Le choc, c’est quand on revient de Chine ou des Etats-Unis. On réalise alors avec effarement que la Belgique, c’est Clochemerle, du titre d’un roman satirique français des années trente, et qui caractérise un village déchiré par des querelles burlesques. Nous devenons un tout petit Royaume, presque incapable d’assumer le rôle de capitale de l’Europe qui lui a été attribué. Le caractère introverti de nos gouvernants n’a d’égal que la dégringolade dans les indices de compétitivité, qu’ils soient académiques ou économiques.

Que s’est-il passé ? C’est simple : l’Etat n’a pas été à la hauteur. Il n’a plus donné confiance. Nous n’avons plus de gouvernement de combat depuis trois ans. Il a démissionné de son rôle de vigie. Le pouvoir politique s’est rétréci par morcellement. Devant ces multiples signaux, de nombreux entrepreneurs ont quitté le pays sur la pointe des pieds. Les entreprises belges, autrefois reconnues, sont désormais de simples filiales de groupes étrangers.

Mais il y a pire. La Belgique est devenue toute petite parce que le pouvoir politique écarte ses élites académiques des débats citoyens. L’entreprenariat est suspect, la réussite professionnelle à peine tolérée, les centres universitaires sont désargentés et les reconnaissances nationales sont devenues le résultat d’équilibres politiques et linguistiques. Même la jeunesse, à qui on lègue une dette insupportable, est escamotée du débat politique.

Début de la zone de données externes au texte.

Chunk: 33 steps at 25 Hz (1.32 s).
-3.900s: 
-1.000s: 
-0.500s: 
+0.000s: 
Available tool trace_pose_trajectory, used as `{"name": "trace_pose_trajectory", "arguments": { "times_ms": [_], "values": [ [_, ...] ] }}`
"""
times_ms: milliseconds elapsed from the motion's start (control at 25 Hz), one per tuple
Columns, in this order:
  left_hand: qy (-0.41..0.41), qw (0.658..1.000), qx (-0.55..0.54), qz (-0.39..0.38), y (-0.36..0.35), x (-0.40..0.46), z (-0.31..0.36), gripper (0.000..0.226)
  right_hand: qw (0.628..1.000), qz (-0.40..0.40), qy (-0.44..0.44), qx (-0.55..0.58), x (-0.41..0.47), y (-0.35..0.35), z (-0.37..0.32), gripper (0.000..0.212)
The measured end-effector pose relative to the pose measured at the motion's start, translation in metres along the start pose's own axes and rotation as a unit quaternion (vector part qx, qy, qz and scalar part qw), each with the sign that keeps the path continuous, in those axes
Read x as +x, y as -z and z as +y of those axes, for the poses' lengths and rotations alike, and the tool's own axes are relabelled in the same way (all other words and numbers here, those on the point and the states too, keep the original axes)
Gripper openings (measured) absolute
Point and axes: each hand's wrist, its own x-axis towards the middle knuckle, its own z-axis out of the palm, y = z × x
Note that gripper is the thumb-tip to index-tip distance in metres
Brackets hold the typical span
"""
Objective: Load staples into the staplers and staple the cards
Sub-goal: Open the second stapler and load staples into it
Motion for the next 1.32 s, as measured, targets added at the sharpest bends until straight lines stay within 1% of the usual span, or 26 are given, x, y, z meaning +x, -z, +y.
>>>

Certains sont résignés devant cette banalisation de l’accablement. Ce n’est pas notre cas. Nous voulions une Belgique qui reconquiert ses disciplines internes.

Que faire ?

Certainement ne pas attendre des hommes providentiels. Ils ne viendront pas. Il faut sortir du déclinisme et des modèles d’Etat-providence.

A un niveau individuel, il s’impose diffuser les valeurs qui forgent la prospérité et la solidarité. Ces valeurs s’appellent le courage, l’envie du travail et la confiance dans la jeunesse et un avenir bâti. Il convient aussi d’accepter la récompense de l’effort engagé, s’extraire du collectivisme suffocant et promouvoir l’ambition de l’entreprenariat. Notre pays a besoin de nouvelles valeurs.

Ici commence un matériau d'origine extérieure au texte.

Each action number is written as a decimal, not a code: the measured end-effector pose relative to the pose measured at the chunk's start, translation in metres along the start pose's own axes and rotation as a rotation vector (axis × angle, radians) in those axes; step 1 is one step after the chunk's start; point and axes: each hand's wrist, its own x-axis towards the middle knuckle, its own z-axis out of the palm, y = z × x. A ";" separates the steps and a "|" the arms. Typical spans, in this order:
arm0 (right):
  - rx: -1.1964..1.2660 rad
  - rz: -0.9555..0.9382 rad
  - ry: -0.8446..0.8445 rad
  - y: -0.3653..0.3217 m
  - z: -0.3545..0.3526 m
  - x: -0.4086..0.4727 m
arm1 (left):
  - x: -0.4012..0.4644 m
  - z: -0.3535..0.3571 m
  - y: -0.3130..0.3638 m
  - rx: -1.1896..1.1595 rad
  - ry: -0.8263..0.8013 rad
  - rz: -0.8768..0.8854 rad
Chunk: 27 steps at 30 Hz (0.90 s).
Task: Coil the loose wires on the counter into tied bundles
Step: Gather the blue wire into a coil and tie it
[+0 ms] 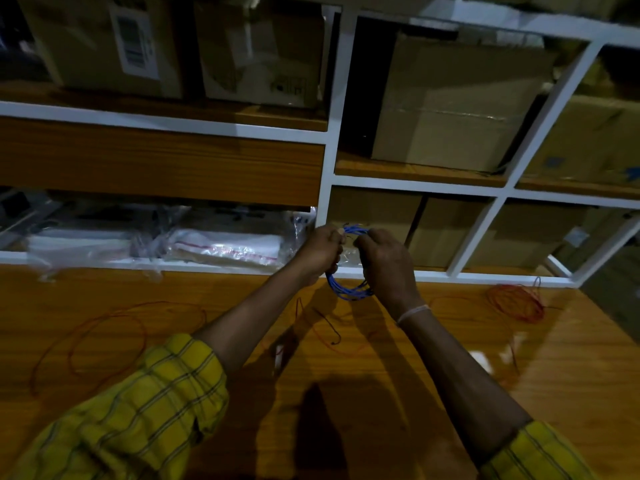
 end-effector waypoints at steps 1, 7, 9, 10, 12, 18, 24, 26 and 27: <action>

Georges Clemenceau (1841-1929) disait qu’ « Il faut savoir ce que l'on veut. Quand on le sait, il faut avoir le courage de le dire. Quand on le dit, il faut avoir le courage de le faire».

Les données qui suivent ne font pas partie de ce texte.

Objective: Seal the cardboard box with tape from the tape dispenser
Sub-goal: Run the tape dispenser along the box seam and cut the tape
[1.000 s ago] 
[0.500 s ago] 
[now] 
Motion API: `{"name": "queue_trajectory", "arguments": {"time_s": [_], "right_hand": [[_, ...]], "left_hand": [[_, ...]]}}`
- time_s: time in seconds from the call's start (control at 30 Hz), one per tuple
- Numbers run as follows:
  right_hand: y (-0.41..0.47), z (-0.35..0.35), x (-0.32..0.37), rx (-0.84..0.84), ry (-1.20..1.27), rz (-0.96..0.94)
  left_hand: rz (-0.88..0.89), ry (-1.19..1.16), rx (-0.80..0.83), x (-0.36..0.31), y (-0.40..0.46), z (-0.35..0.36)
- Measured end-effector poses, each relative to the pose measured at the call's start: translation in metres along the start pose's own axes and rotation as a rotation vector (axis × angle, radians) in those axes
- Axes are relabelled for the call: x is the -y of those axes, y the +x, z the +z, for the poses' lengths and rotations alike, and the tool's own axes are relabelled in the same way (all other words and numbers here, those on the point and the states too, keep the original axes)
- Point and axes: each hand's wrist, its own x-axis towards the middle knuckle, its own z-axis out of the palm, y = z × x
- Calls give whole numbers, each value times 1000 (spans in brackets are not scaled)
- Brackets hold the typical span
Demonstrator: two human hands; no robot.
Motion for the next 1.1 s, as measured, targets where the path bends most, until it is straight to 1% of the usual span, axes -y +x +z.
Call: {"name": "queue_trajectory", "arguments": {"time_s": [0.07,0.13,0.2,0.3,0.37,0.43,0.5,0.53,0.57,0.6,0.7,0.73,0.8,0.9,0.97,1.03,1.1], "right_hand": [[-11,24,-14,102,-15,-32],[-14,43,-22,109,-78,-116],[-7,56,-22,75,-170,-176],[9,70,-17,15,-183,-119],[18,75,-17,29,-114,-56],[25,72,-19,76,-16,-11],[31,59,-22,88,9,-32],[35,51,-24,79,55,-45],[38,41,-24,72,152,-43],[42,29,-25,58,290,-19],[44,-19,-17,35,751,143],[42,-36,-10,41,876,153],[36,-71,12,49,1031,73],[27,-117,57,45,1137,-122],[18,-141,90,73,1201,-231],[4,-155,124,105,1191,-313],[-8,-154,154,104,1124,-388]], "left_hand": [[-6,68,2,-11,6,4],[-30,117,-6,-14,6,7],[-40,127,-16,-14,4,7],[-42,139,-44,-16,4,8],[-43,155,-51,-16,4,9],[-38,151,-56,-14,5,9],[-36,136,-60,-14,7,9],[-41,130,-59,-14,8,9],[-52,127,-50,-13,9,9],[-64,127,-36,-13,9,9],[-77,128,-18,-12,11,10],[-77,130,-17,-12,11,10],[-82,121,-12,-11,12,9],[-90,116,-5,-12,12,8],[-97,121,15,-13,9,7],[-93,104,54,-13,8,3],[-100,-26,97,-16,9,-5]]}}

Il faudra aussi que des hommes de caractère émergent. Ils devront se mettre à risque personnel. Car, dans les crises et les moments de perdition, les hommes dont les schémas de pensée sont répétitifs et obéissants seront écartés par l’Histoire. La crise a rappelé que les hommes qui se laissent porter par les consensus flous et dominés par les peurs collectives ne sont ni acteurs des ruptures, ni des facteurs de progrès.

Dans le « Fil de l’épée », Charles de Gaulle écrivait en 1932 que le « caractère est une vertu des temps difficiles ». Il disait aussi que « les passionnés vivent, les résignés durent ».